▸ Requirement: Word for word, copy out every line of the records, omitting each picture.

▸ Input for this task:

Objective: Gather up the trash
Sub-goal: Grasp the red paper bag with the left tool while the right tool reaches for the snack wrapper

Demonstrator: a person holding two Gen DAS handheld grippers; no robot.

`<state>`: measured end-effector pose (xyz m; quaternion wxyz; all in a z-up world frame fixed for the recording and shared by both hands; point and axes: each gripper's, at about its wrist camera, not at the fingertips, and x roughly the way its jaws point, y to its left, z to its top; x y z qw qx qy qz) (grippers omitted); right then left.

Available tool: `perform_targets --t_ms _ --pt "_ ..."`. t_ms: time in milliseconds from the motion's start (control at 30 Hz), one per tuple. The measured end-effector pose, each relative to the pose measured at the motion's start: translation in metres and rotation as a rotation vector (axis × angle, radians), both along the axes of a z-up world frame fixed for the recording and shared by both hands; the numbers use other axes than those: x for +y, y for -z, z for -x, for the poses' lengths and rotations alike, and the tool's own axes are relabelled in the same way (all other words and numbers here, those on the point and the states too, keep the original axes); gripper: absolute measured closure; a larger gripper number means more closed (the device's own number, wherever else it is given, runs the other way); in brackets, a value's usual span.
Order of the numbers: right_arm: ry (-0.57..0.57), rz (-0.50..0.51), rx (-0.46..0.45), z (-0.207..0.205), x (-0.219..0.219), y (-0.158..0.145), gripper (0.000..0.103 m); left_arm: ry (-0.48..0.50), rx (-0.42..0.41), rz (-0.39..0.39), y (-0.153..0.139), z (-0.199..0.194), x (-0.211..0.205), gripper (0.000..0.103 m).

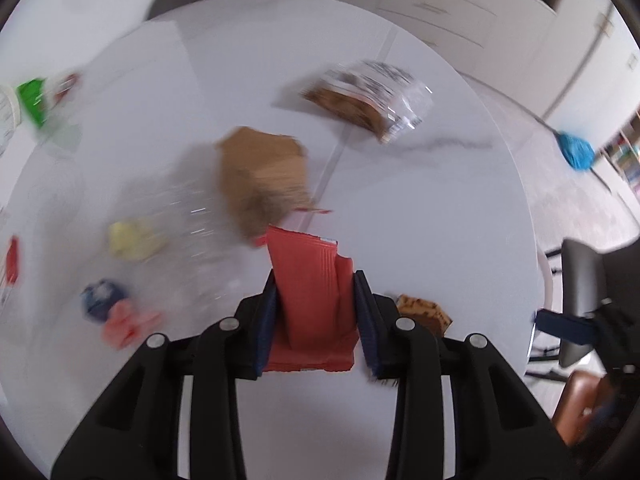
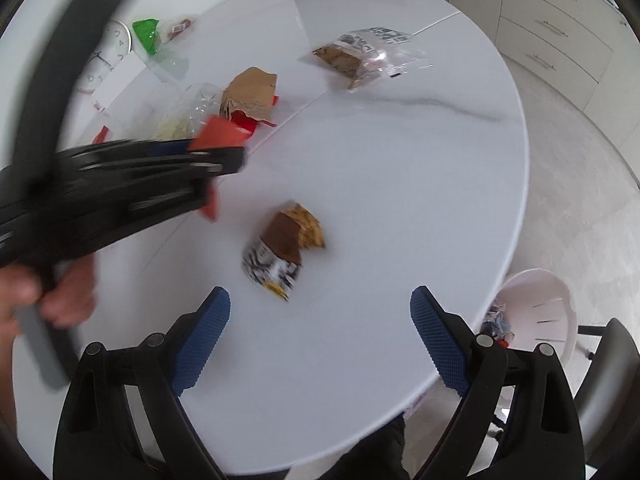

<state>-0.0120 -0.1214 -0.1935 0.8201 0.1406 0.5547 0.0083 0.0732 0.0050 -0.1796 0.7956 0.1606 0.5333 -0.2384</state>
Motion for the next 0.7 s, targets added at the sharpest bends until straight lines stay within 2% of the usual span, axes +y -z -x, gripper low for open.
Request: perform_targets --t_ms 67,133,233,367,400,500,533,700 --pt "0.014 -0.022 0.008 -0.008 0.003 0.004 0.019 -0.067 0.015 0.026 -0.012 -0.003 0.019 0.068" --pt "0.030 -0.035 0.020 -0.016 0.006 0.009 0.030 -0.121 0.017 0.045 -0.022 0.002 0.036 0.068" --pt "0.049 -0.029 0.044 -0.029 0.014 0.018 0.033 -0.182 -0.020 0.038 -0.034 0.006 0.060 0.068" --pt "0.036 0.027 0.067 -0.042 0.032 0.027 0.045 -0.210 -0.037 0.030 -0.040 0.014 0.081 0.068" --pt "0.023 0.056 0.077 -0.045 0.037 0.030 0.052 -0.216 -0.031 0.033 -0.040 0.015 0.086 0.068" --pt "0.002 0.135 0.070 -0.046 0.047 0.030 0.063 -0.225 -0.024 0.035 -0.040 0.018 0.095 0.067" --pt "0.003 0.137 0.069 -0.045 0.048 0.029 0.070 -0.225 -0.022 0.035 -0.038 0.017 0.094 0.067" --pt "0.023 0.101 0.051 -0.041 0.041 0.022 0.085 -0.217 -0.016 0.044 -0.037 0.021 0.095 0.067"
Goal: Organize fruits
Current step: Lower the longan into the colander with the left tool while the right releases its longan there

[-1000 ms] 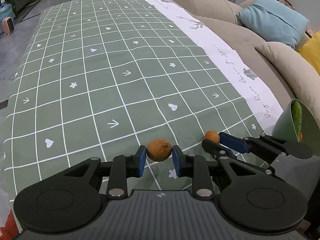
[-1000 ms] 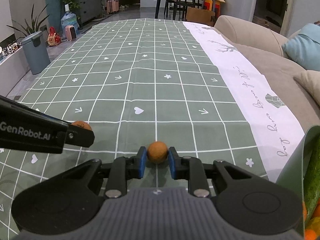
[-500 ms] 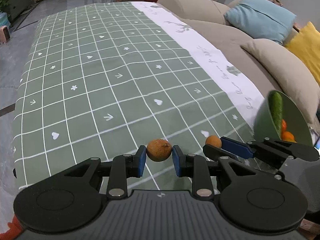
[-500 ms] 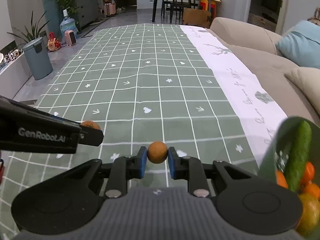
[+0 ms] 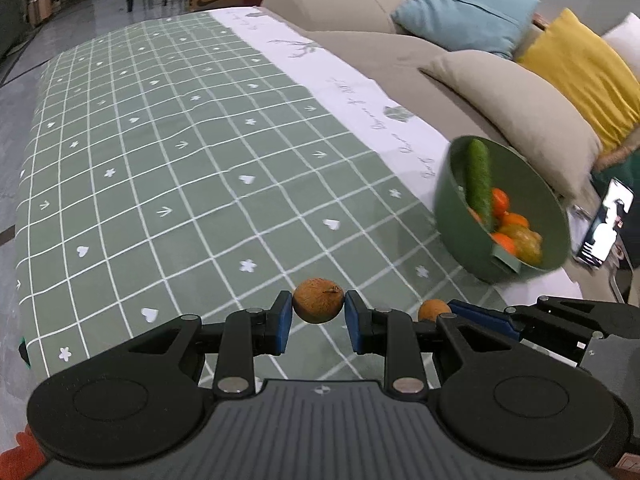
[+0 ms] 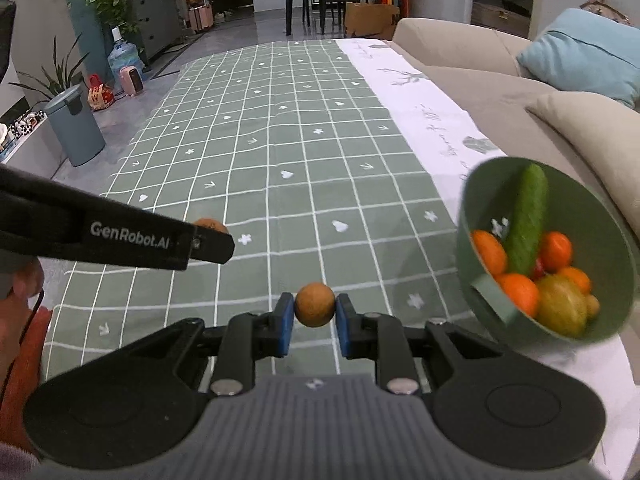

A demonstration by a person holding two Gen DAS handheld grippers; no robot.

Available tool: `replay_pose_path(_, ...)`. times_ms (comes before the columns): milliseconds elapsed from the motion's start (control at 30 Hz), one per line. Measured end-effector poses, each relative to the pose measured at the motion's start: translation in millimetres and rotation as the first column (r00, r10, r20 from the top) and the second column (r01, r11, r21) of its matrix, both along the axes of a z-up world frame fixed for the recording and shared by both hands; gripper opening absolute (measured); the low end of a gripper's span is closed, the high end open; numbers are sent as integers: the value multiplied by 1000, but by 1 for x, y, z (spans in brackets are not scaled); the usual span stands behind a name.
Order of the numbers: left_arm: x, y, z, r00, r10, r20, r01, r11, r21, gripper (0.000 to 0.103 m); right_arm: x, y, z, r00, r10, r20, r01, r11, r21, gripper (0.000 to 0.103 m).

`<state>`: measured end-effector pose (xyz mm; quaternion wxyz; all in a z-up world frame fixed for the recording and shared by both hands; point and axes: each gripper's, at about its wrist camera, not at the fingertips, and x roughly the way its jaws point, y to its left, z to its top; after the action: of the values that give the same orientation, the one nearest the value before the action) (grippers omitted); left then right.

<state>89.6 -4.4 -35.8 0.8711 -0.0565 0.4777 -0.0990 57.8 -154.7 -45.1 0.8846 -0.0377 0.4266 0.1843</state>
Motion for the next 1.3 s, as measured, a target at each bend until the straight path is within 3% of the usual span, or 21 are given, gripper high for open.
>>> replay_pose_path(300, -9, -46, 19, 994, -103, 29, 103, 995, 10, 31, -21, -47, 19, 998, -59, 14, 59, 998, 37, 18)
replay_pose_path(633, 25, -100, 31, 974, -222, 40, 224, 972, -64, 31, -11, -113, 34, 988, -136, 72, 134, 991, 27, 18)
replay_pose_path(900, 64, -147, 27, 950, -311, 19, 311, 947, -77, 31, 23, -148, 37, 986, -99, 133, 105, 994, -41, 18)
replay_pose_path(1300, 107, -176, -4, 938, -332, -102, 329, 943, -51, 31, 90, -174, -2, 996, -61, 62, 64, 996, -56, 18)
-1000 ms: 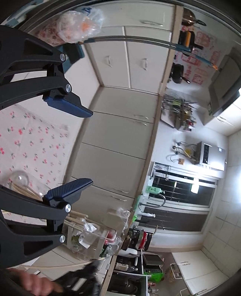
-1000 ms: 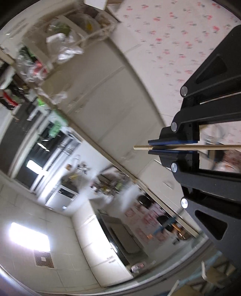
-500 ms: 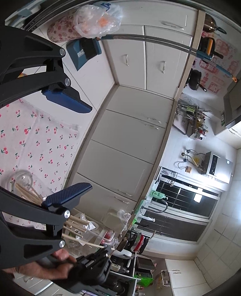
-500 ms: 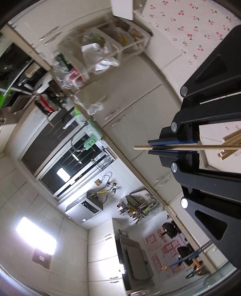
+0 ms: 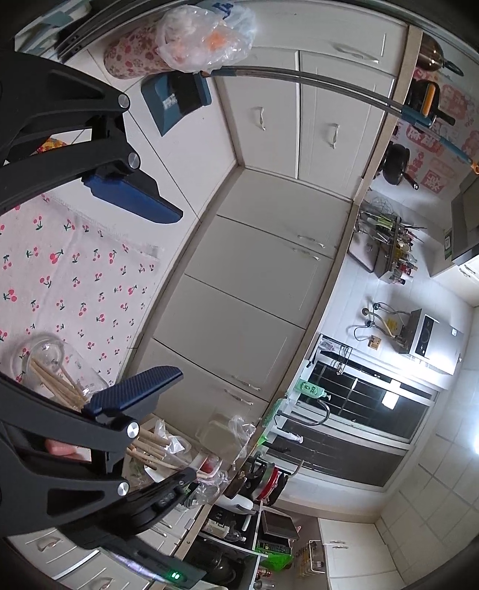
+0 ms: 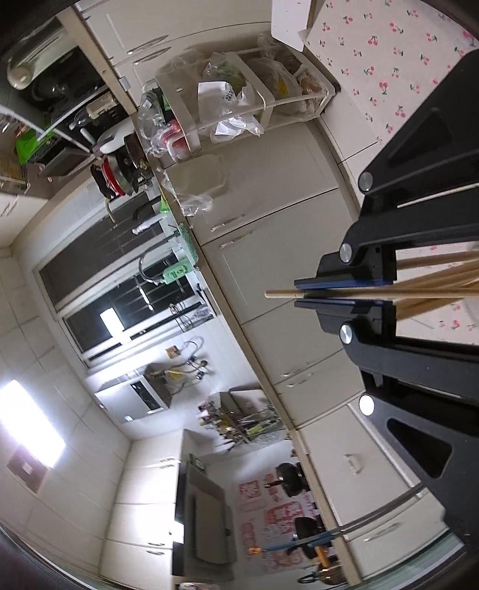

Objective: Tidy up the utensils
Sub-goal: 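Open the left tool over the jar while the right tool lowers its stick in and opens, then grasp another wooden stick with the left tool while the right tool grasps one too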

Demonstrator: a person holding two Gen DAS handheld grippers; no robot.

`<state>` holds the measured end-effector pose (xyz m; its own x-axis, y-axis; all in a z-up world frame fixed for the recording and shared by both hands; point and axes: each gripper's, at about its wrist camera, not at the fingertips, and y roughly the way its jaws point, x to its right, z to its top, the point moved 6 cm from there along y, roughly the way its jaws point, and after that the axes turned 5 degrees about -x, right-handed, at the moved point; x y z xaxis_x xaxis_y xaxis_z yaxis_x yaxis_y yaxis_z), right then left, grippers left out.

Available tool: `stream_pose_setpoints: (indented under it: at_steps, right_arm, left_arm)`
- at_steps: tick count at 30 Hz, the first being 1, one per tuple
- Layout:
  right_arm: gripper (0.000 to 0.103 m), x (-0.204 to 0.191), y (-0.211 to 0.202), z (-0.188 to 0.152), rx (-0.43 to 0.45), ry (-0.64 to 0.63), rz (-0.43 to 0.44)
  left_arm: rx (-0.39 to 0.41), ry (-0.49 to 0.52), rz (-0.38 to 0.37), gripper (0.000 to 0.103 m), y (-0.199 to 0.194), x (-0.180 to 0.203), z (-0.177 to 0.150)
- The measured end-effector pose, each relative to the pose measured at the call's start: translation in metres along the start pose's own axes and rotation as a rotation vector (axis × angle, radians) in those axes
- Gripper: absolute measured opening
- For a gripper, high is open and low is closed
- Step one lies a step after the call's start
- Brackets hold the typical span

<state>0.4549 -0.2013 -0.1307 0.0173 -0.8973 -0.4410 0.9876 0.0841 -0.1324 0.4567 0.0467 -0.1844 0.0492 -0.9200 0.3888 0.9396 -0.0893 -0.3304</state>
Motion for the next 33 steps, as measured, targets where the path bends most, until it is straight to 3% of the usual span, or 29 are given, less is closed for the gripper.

▸ Output for this exercise:
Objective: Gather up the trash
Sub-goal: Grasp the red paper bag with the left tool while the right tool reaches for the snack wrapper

Demonstrator: a person holding two Gen DAS handheld grippers; no robot.

`<state>`: measured end-effector pose (xyz m; quaternion wxyz; all in a z-up world frame fixed for the recording and shared by both hands; point and axes: each gripper's, at about its wrist camera, not at the fingertips, and x roughly the way its jaws point, y to its left, z to its top; x y z qw qx qy qz) (grippers omitted); right then left.

Available tool: `perform_targets --t_ms _ --pt "_ ..."`. t_ms: time in milliseconds from the motion's start (control at 30 Hz), one per tuple. The measured end-effector pose, each relative to the pose measured at the motion's start: translation in metres and rotation as a rotation vector (axis × angle, radians), both along the axes of a z-up world frame fixed for the recording and shared by both hands; the numbers use other axes than those: x for +y, y for -z, z for -x, for the poses' lengths and rotations alike, and the tool's own axes are relabelled in the same way (all other words and numbers here, those on the point and the states too, keep the original axes); gripper: absolute measured closure; a larger gripper number means more closed (the device's own number, wherever else it is given, runs the other way); in brackets, a value's usual span.
Order of the numbers: right_arm: ry (-0.57..0.57), rz (-0.50..0.51), rx (-0.46..0.45), z (-0.207..0.205), x (-0.219..0.219), y (-0.158..0.145), gripper (0.000..0.103 m); left_arm: ry (-0.48..0.50), rx (-0.42..0.41), rz (-0.39..0.39), y (-0.153..0.139), z (-0.199..0.194), x (-0.211..0.205), gripper (0.000..0.103 m).


<state>-0.0120 -0.1214 -0.1935 0.8201 0.1406 0.5547 0.0083 0.0732 0.0050 -0.1796 0.7956 0.1606 0.5333 -0.2384</state>
Motion for the next 0.7 s, targets added at the sharpest bends until straight lines stay within 2% of the usual span, axes +y -z -x, gripper low for open.
Request: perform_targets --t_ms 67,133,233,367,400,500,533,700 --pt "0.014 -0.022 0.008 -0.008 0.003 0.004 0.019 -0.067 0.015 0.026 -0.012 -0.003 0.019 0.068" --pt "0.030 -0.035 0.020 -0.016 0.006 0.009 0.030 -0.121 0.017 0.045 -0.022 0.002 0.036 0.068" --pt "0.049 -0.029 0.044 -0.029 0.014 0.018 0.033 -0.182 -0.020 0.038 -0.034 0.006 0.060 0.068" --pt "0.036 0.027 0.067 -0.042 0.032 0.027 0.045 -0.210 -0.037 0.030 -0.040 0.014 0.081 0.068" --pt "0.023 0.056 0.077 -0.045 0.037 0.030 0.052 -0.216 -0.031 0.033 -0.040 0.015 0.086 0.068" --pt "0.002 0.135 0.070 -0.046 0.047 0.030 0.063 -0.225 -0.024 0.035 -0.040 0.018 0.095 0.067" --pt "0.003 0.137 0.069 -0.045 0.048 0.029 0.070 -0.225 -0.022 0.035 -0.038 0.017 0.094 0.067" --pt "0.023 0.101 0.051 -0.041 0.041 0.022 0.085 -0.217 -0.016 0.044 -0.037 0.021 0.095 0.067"
Goal: Organize fruits
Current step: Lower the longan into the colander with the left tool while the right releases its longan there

[-1000 ms] 
[-1000 ms] 
[-500 ms] 
[-500 ms] 
[+0 ms] 
[+0 ms] 

A demonstration by a person holding two Gen DAS handheld grippers; no robot.

Available tool: `replay_pose_path(_, ...)`. times_ms (comes before the columns): milliseconds elapsed from the motion's start (control at 30 Hz), one per line. Measured end-effector poses, each relative to the pose measured at the motion's start: translation in millimetres and rotation as the first column (r00, r10, r20 from the top) and the second column (r01, r11, r21) of its matrix, both along the axes of a z-up world frame fixed for the recording and shared by both hands; gripper opening absolute (measured); the low end of a gripper's span is closed, the high end open; numbers are sent as integers: the value multiplied by 1000, but by 1 for x, y, z (spans in brackets are not scaled); the usual span stands behind a name.
Order of the numbers: left_arm: x, y, z, r00, r10, r20, r01, r11, r21, gripper (0.000 to 0.103 m); right_arm: x, y, z, r00, r10, r20, r01, r11, r21, gripper (0.000 to 0.103 m).

`<state>`: measured end-effector pose (xyz mm; quaternion wxyz; all in a z-up world frame fixed for the recording and shared by both hands; point and axes: each gripper's, at about its wrist camera, not at the fingertips, and x roughly the way its jaws point, y to its left, z to its top; after the action: of the values that give the same orientation, the one nearest the value before the action) (grippers omitted); left then right.

<state>89.6 -4.4 -35.8 0.8711 -0.0565 0.4777 -0.0990 57.8 -154.7 -45.1 0.8846 -0.0377 0.4266 0.1843</state>
Motion for the next 1.3 s, as measured, a target at each bend until the straight path is within 3% of the usual span, or 21 are given, gripper high for open.
>>> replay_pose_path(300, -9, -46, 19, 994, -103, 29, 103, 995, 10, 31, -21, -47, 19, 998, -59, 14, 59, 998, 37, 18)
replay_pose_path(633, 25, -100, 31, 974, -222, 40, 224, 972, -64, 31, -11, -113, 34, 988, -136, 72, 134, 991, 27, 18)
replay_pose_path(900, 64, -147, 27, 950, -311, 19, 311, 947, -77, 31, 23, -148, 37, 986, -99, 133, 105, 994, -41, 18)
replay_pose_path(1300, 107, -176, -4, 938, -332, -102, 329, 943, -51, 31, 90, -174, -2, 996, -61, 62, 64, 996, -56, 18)
-1000 ms: 
-1000 ms: 
-500 ms: 
-500 ms: 
+0 ms: 
+0 ms: 

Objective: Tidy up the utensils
Sub-goal: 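Open the left tool over the jar while the right tool lowers its stick in and opens, then grasp another wooden stick with the left tool while the right tool grasps one too
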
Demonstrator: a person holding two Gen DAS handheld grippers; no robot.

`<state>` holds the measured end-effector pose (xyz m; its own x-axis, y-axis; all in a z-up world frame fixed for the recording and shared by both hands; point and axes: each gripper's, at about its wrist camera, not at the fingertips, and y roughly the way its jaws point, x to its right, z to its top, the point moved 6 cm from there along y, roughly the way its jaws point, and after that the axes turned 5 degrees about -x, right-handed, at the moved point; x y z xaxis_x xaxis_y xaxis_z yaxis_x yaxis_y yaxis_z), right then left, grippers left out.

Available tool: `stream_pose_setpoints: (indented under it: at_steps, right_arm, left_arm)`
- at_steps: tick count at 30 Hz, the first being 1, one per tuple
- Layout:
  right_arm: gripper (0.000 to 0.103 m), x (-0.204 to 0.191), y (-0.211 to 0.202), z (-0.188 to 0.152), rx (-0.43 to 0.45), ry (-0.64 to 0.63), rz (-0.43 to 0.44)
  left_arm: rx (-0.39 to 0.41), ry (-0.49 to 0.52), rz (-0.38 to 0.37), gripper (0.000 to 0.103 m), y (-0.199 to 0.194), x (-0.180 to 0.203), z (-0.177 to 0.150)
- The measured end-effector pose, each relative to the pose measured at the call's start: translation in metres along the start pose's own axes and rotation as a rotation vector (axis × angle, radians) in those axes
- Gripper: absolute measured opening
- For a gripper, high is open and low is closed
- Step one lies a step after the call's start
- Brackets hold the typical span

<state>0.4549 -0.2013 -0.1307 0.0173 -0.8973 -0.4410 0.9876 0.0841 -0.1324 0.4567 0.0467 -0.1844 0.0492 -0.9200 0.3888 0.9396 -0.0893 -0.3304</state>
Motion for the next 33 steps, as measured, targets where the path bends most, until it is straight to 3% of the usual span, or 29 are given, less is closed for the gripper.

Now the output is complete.